El sabio chino Shung-Zhu -que nunca ha sido reconocido por los glosarios oficiales que enumeran a los sabios- tuvo noticia de que algunos hebreos, llegados a Asia para comerciar, sostenían que todo lo nombrado existía, así que decidió inventar una palabra antes de que estuviera listo su significado.
Buscando entre la enorme diversidad de sonidos, pues le parecía muy importante encontrar uno que fuera tan musical como la percusión de las cuerdas del yang-chin, optó, en primer término, por el fonema “ping”. Durante meses estuvo probando combinaciones, pues quería que su palabra tuviese la gracia de ser compuesta por su contrario, hasta que llegó a la conclusión lógica de que el segundo fonema debía ser “pang”, en una especie de reinterpretación del ying y el yang, aunque la palabra todavía estuviese vacía de significado como un cántaro sin agua.
No obstante, pareciera que las palabras son salvajes y que pueden valerse por sí mismas desde que nacen.
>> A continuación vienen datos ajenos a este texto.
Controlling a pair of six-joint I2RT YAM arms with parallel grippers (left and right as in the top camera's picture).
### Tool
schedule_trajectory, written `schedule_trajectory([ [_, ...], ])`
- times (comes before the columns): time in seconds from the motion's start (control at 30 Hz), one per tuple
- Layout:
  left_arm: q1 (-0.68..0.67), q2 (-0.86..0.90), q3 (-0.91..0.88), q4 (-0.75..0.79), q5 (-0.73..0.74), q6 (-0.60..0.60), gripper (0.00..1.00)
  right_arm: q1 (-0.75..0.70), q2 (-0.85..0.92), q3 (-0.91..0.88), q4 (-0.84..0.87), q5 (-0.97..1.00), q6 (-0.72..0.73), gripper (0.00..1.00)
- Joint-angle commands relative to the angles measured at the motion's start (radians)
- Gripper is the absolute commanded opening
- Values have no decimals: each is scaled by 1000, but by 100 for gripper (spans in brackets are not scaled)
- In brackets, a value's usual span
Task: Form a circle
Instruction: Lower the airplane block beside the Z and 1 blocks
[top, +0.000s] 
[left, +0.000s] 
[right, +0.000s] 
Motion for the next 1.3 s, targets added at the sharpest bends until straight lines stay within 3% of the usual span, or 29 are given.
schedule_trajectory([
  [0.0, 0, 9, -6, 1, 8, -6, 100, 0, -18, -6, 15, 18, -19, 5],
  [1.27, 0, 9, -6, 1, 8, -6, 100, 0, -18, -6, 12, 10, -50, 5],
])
Cuando le contó el hallazgo a su mujer, recién levantado y desnudo en el lavatorio, y le dijo que no sabía si con eso nombrar el estruendo motriz de los nuevos trenes, ella rió, señaló sus partes pudendas, y, sin pedirle permiso, acuño el término con una ligera variación semántica: “ping-pong”.
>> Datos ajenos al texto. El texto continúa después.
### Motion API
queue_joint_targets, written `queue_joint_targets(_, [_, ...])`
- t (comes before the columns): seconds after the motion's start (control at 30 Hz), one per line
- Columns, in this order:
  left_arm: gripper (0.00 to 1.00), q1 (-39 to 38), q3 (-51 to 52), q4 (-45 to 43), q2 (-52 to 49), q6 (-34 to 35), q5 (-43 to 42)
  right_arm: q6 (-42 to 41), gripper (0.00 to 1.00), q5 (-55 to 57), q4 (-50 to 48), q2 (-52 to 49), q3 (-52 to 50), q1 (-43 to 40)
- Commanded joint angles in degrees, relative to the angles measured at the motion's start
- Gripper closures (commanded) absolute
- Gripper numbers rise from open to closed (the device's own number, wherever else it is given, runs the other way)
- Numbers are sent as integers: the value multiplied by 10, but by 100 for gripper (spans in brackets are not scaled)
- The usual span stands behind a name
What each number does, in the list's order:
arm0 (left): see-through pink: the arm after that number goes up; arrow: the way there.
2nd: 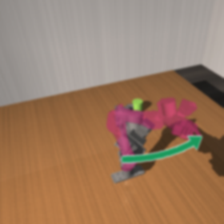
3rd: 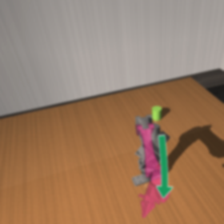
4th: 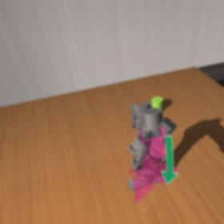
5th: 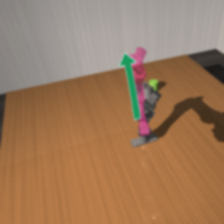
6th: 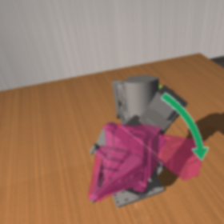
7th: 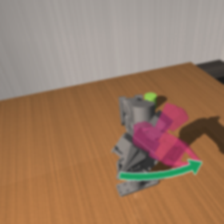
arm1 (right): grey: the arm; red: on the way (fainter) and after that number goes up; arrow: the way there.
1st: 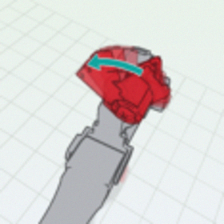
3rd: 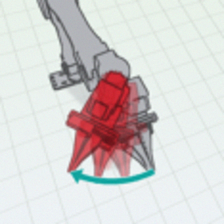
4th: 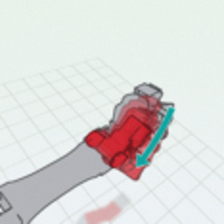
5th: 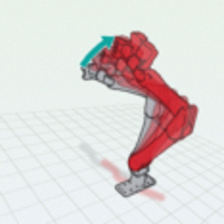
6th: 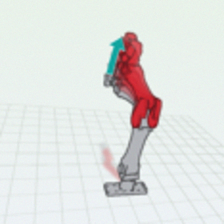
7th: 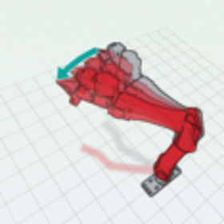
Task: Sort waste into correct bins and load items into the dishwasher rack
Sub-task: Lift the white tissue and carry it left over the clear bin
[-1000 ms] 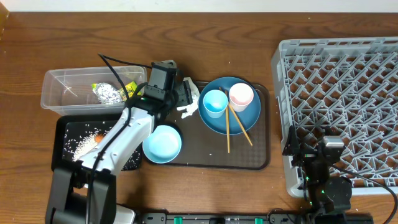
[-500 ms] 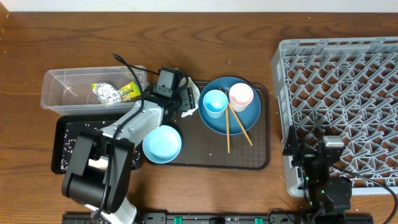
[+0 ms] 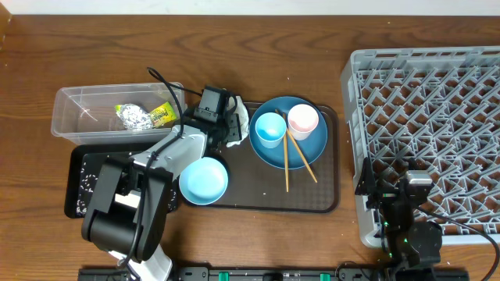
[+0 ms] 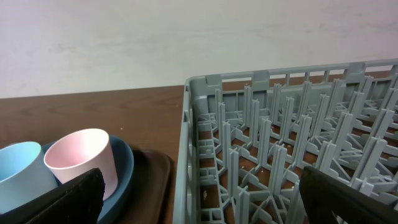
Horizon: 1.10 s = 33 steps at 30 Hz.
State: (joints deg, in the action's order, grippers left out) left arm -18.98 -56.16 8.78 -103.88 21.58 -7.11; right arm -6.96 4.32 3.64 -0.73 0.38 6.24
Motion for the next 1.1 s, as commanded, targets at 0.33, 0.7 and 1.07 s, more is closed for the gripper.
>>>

Shung-Zhu se encolerizó sobremanera. Su palabra había sido mancillada, y ahora ni siquiera él podía tomársela en serio. Sólo podría pronunciarla, si acaso, en la intimidad de la alcoba.
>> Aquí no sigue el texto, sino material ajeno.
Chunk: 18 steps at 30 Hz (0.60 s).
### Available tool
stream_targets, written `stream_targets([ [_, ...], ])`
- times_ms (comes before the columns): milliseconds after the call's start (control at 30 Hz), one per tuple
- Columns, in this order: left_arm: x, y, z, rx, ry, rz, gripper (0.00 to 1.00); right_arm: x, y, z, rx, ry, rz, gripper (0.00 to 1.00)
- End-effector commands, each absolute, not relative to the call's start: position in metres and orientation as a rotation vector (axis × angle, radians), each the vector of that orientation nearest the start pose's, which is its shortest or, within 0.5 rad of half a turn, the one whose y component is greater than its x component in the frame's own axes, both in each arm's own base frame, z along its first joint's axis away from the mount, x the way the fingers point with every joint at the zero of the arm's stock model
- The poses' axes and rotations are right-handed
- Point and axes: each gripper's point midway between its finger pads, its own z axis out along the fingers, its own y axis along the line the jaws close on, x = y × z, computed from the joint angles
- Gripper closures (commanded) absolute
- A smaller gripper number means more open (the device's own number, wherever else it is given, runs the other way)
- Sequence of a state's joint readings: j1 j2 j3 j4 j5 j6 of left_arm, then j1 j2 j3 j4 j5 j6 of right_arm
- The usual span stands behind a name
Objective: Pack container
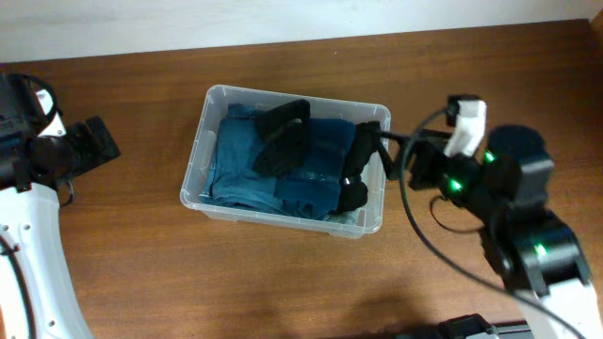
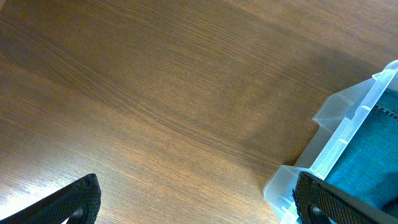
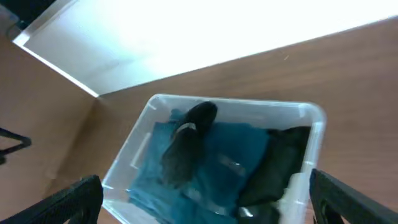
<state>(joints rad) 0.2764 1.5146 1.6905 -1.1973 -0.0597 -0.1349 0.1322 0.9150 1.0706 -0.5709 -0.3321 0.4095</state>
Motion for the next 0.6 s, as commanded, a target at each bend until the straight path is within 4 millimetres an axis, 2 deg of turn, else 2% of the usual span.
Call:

Años más tarde, unos británicos aburridos se pusieron a jugar con unas cajas de puros -a la manera de raquetas- golpeando una pelota sobre una mesa, y le llamaron a aquello ping-pong, deporte que exportaron a China. Al enterarse de este hecho, Shung-Zhu, que agonizaba en su lecho de muerte, sonrió: los ingleses tenían un gran sentido del humor.
Por descontado, aún después de su fallecimiento, nadie llamó ping-pang al sonido que hacen los trenes al pasar.